# PROBLEM TO SOLVE
Reproduce the full listing as it stands. Images do not belong in the copy.

# RECORDS FOR THIS EXERCISE
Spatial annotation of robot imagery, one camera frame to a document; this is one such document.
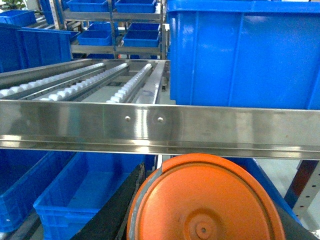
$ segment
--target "green plant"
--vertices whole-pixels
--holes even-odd
[[[2,0],[8,9],[23,9],[26,7],[24,0]]]

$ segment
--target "shelf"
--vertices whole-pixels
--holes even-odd
[[[63,12],[64,20],[78,20],[78,21],[110,21],[109,12],[79,12],[65,10]]]
[[[160,55],[160,47],[135,47],[135,46],[117,46],[118,54],[155,54]]]
[[[113,54],[113,46],[91,46],[91,45],[71,45],[73,54]]]
[[[113,12],[112,19],[116,22],[161,22],[161,4],[158,3],[155,13],[127,13],[127,12]]]

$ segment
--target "blue bin rim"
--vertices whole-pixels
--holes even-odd
[[[90,4],[91,6],[92,5],[105,5],[107,3],[108,3],[107,0],[104,0],[101,2],[92,2],[92,3],[89,0],[88,0],[88,2],[78,2],[78,0],[69,0],[66,2],[66,4],[75,4],[75,5],[88,5],[88,4]]]
[[[15,15],[12,15],[12,16],[6,16],[6,13],[8,12],[20,12],[20,13],[17,13]],[[19,15],[22,15],[22,14],[26,14],[26,13],[34,13],[35,11],[34,10],[19,10],[19,9],[12,9],[12,10],[9,10],[9,11],[3,11],[0,13],[0,17],[1,18],[14,18],[16,16],[19,16]]]
[[[179,11],[320,14],[320,3],[280,0],[169,0],[167,2],[167,12]]]
[[[114,5],[116,6],[153,6],[155,4],[157,4],[156,0],[153,0],[152,3],[122,3],[122,0],[118,0],[116,1],[116,3]]]

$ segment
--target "gray floor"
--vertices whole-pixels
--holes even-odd
[[[297,172],[299,160],[258,159],[280,194],[284,197]],[[320,229],[320,193],[316,195],[307,212],[301,219],[303,226],[315,231]]]

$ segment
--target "roller conveyor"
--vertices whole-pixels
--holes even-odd
[[[107,67],[103,62],[0,90],[1,100],[130,103],[152,72],[145,63],[134,76],[130,64]]]

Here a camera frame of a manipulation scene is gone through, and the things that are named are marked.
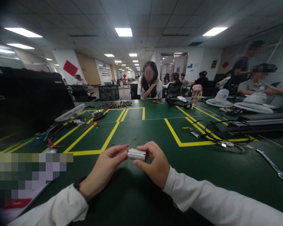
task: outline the headphones
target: headphones
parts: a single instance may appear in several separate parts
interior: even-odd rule
[[[175,106],[182,106],[185,109],[188,109],[192,106],[192,103],[189,101],[180,101],[177,99],[177,96],[173,96],[172,94],[168,95],[166,97],[166,101],[169,106],[175,105]]]

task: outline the gray shirt
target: gray shirt
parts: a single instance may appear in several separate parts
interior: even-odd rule
[[[239,84],[238,86],[238,92],[240,92],[242,89],[247,89],[249,91],[253,91],[253,92],[260,92],[266,89],[275,89],[275,87],[267,84],[267,83],[258,83],[258,85],[256,85],[255,83],[252,82],[252,80],[247,80],[245,82],[242,82]]]

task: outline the pink water bottle
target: pink water bottle
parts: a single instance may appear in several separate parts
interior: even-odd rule
[[[198,104],[198,100],[202,97],[202,86],[201,85],[194,85],[191,102],[192,106],[196,107]]]

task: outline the silver metal cylinder
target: silver metal cylinder
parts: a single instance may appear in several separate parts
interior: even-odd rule
[[[146,151],[140,151],[134,148],[129,149],[128,151],[128,158],[129,159],[139,159],[142,161],[146,160]]]

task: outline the black shirt
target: black shirt
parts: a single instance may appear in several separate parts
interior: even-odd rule
[[[241,57],[233,66],[232,76],[230,77],[231,84],[240,84],[245,82],[248,78],[248,74],[245,75],[234,75],[236,69],[241,69],[241,71],[248,71],[248,57]]]

# OUTPUT OF THE TASK
Spatial annotation of robot imagery, one camera frame to a document; this is one such document.
$ segment
--target "green plant"
--vertices whole-pixels
--holes even-odd
[[[2,0],[8,9],[23,9],[26,7],[24,0]]]

$ segment
--target "shelf"
--vertices whole-pixels
--holes even-odd
[[[63,12],[64,20],[78,20],[78,21],[110,21],[109,12],[79,12],[65,10]]]
[[[160,55],[160,47],[135,47],[135,46],[117,46],[118,54],[155,54]]]
[[[113,54],[113,46],[91,46],[91,45],[71,45],[73,54]]]
[[[113,12],[112,19],[116,22],[161,22],[161,4],[158,3],[155,13],[127,13],[127,12]]]

$ segment
--target "blue bin rim"
--vertices whole-pixels
--holes even-odd
[[[90,4],[91,6],[92,5],[105,5],[107,3],[108,3],[107,0],[104,0],[101,2],[92,2],[92,3],[89,0],[88,0],[88,2],[78,2],[78,0],[69,0],[66,2],[66,4],[75,4],[75,5],[88,5],[88,4]]]
[[[15,15],[12,15],[12,16],[6,16],[6,13],[8,12],[20,12],[20,13],[17,13]],[[19,15],[22,15],[22,14],[26,14],[26,13],[34,13],[35,11],[34,10],[19,10],[19,9],[12,9],[12,10],[9,10],[9,11],[3,11],[0,13],[0,17],[1,18],[14,18],[16,16],[19,16]]]
[[[179,11],[320,14],[320,3],[280,0],[169,0],[167,2],[167,12]]]
[[[114,5],[116,6],[153,6],[155,4],[157,4],[156,0],[153,0],[152,3],[122,3],[122,0],[118,0],[116,1],[116,3]]]

$ segment
--target "gray floor"
--vertices whole-pixels
--holes even-odd
[[[297,172],[299,160],[258,159],[280,194],[284,197]],[[320,229],[320,193],[316,195],[307,212],[301,219],[303,226],[315,231]]]

$ segment
--target "roller conveyor"
--vertices whole-pixels
--holes even-odd
[[[107,67],[103,62],[0,90],[1,100],[130,103],[152,72],[145,63],[134,76],[130,64]]]

Here a camera frame of a manipulation scene is gone through, and the things that are named are marked.
task: outline the headphones
target: headphones
parts: a single instance may appear in several separate parts
interior: even-odd rule
[[[175,106],[182,106],[185,109],[188,109],[192,106],[192,103],[189,101],[180,101],[177,99],[177,96],[173,96],[172,94],[168,95],[166,97],[166,101],[169,106],[175,105]]]

task: outline the gray shirt
target: gray shirt
parts: a single instance may appear in several separate parts
interior: even-odd rule
[[[239,84],[238,86],[238,92],[240,92],[242,89],[247,89],[249,91],[253,91],[253,92],[260,92],[266,89],[275,89],[275,87],[267,84],[267,83],[258,83],[258,85],[256,85],[255,83],[252,82],[252,80],[247,80],[245,82],[242,82]]]

task: outline the pink water bottle
target: pink water bottle
parts: a single instance may appear in several separate parts
interior: even-odd rule
[[[198,104],[198,100],[202,97],[202,86],[201,85],[194,85],[191,102],[192,106],[196,107]]]

task: outline the silver metal cylinder
target: silver metal cylinder
parts: a single instance may appear in several separate parts
interior: even-odd rule
[[[146,151],[140,151],[134,148],[129,149],[128,151],[128,158],[129,159],[139,159],[142,161],[146,160]]]

task: outline the black shirt
target: black shirt
parts: a single instance may appear in several separate parts
interior: even-odd rule
[[[241,57],[233,66],[232,76],[230,77],[231,84],[240,84],[245,82],[248,78],[248,74],[245,75],[234,75],[236,69],[241,69],[241,71],[248,71],[248,57]]]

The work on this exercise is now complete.